为什么当存在以角色作为 ID 的变量时,使用香根草部署 tidymodel 会引发错误?
当模型包含一个角色为配方中 ID 的变量时,我无法使用香根草部署 tidymodel 并获得预测。请参阅图像中的以下错误:
{ "error": "500 - 内部服务器错误", "message": "错误:缺少以下必需列:'Fake_ID'。\n" 虚拟示例的代码
如下。 我是否需要从模型和配方中删除 ID 变量才能使 Plumber API 正常工作?
#Load libraries
library(recipes)
library(parsnip)
library(workflows)
library(pins)
library(plumber)
library(stringi)
#Upload data
data(Sacramento, package = "modeldata")
#Create fake IDs for testing
Sacramento$Fake_ID <- stri_rand_strings(nrow(Sacramento), 10)
# Train model
Sacramento_recipe <- recipe(formula = price ~ type + sqft + beds + baths + zip + Fake_ID, data = Sacramento) %>%
update_role(Fake_ID, new_role = "ID") %>%
step_zv(all_predictors())
rf_spec <- rand_forest(mode = "regression") %>% set_engine("ranger")
rf_fit <-
workflow() %>%
add_model(rf_spec) %>%
add_recipe(Sacramento_recipe) %>%
fit(Sacramento)
# Create vetiver object
v <- vetiver::vetiver_model(rf_fit, "sacramento_rf")
v
# Allow for model versioning and sharing
model_board <- board_temp()
model_board %>% vetiver_pin_write(v)
# Deploying model
pr() %>%
vetiver_api(v) %>%
pr_run(port = 8088)
I'm unable to deploy a tidymodel with vetiver and get a prediction when the model includes a variable with role as ID in the recipe. See the following error in the image:
{
"error": "500 - Internal server error",
"message": "Error: The following required columns are missing: 'Fake_ID'.\n"
}
The code for the dummy example is below.
Do I need to remove the ID-variable from both the model and recipe to make the Plumber API work?
#Load libraries
library(recipes)
library(parsnip)
library(workflows)
library(pins)
library(plumber)
library(stringi)
#Upload data
data(Sacramento, package = "modeldata")
#Create fake IDs for testing
Sacramento$Fake_ID <- stri_rand_strings(nrow(Sacramento), 10)
# Train model
Sacramento_recipe <- recipe(formula = price ~ type + sqft + beds + baths + zip + Fake_ID, data = Sacramento) %>%
update_role(Fake_ID, new_role = "ID") %>%
step_zv(all_predictors())
rf_spec <- rand_forest(mode = "regression") %>% set_engine("ranger")
rf_fit <-
workflow() %>%
add_model(rf_spec) %>%
add_recipe(Sacramento_recipe) %>%
fit(Sacramento)
# Create vetiver object
v <- vetiver::vetiver_model(rf_fit, "sacramento_rf")
v
# Allow for model versioning and sharing
model_board <- board_temp()
model_board %>% vetiver_pin_write(v)
# Deploying model
pr() %>%
vetiver_api(v) %>%
pr_run(port = 8088)
如果你对这篇内容有疑问,欢迎到本站社区发帖提问 参与讨论,获取更多帮助,或者扫码二维码加入 Web 技术交流群。
绑定邮箱获取回复消息
由于您还没有绑定你的真实邮箱,如果其他用户或者作者回复了您的评论,将不能在第一时间通知您!
发布评论
评论(1)
截至今天,香根草寻找“模具”
workflows::extract_mold(rf_fit)并且只取出预测变量来创建 ptype。但是,当您从工作流程中进行预测时,它确实需要所有变量,包括非预测变量。如果您已经使用非预测变量训练了模型,那么从今天开始,您可以通过传入自定义ptype来使 API 工作:创建于 2022 年 3 月 10 日,由 reprex 包 (v2.0.1)

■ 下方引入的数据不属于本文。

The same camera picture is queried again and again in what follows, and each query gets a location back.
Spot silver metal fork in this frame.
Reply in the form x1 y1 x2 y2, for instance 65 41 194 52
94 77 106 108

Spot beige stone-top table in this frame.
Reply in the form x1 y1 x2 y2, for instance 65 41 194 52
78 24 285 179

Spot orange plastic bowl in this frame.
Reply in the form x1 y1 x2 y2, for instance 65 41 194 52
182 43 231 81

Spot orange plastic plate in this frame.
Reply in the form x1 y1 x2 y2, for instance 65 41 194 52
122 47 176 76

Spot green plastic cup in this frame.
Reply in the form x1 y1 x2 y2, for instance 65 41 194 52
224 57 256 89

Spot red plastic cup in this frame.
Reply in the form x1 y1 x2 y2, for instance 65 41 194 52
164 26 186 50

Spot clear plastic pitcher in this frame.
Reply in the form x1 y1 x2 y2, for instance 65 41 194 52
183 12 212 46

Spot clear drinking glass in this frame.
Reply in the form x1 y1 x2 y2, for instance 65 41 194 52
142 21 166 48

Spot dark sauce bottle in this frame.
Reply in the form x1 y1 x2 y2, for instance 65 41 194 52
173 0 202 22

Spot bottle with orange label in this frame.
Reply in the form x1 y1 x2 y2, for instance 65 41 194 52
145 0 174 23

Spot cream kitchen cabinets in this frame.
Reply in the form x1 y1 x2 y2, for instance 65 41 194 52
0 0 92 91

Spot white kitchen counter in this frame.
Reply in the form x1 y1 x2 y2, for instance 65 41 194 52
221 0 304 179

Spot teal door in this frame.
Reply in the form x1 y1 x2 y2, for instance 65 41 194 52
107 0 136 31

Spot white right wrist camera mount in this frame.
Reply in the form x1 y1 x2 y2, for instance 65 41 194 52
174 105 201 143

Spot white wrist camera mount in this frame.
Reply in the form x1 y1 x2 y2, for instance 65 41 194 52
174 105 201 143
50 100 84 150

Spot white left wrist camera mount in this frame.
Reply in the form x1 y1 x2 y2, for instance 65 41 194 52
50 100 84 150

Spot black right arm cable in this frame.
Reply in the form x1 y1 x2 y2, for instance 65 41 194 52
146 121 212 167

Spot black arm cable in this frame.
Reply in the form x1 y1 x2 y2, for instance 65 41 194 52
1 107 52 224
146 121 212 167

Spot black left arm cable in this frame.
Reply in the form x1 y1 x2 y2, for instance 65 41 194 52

您是否正在使用非预测变量训练生产模型?您介意在 GitHub 上提出问题来进一步解释您的用例吗?
As of today, vetiver looks for the "mold"
workflows::extract_mold(rf_fit)and only get the predictors out to create the ptype. But then when you predict from a workflow, it does require all the variables, including non-predictors. If you have trained a model with non-predictors, as of today you can make the API work by passing in a customptype:Created on 2022-03-10 by the reprex package (v2.0.1)
Are you training models for production with non-predictor variables? Would you mind opening an issue on GitHub to explain your use case a little more?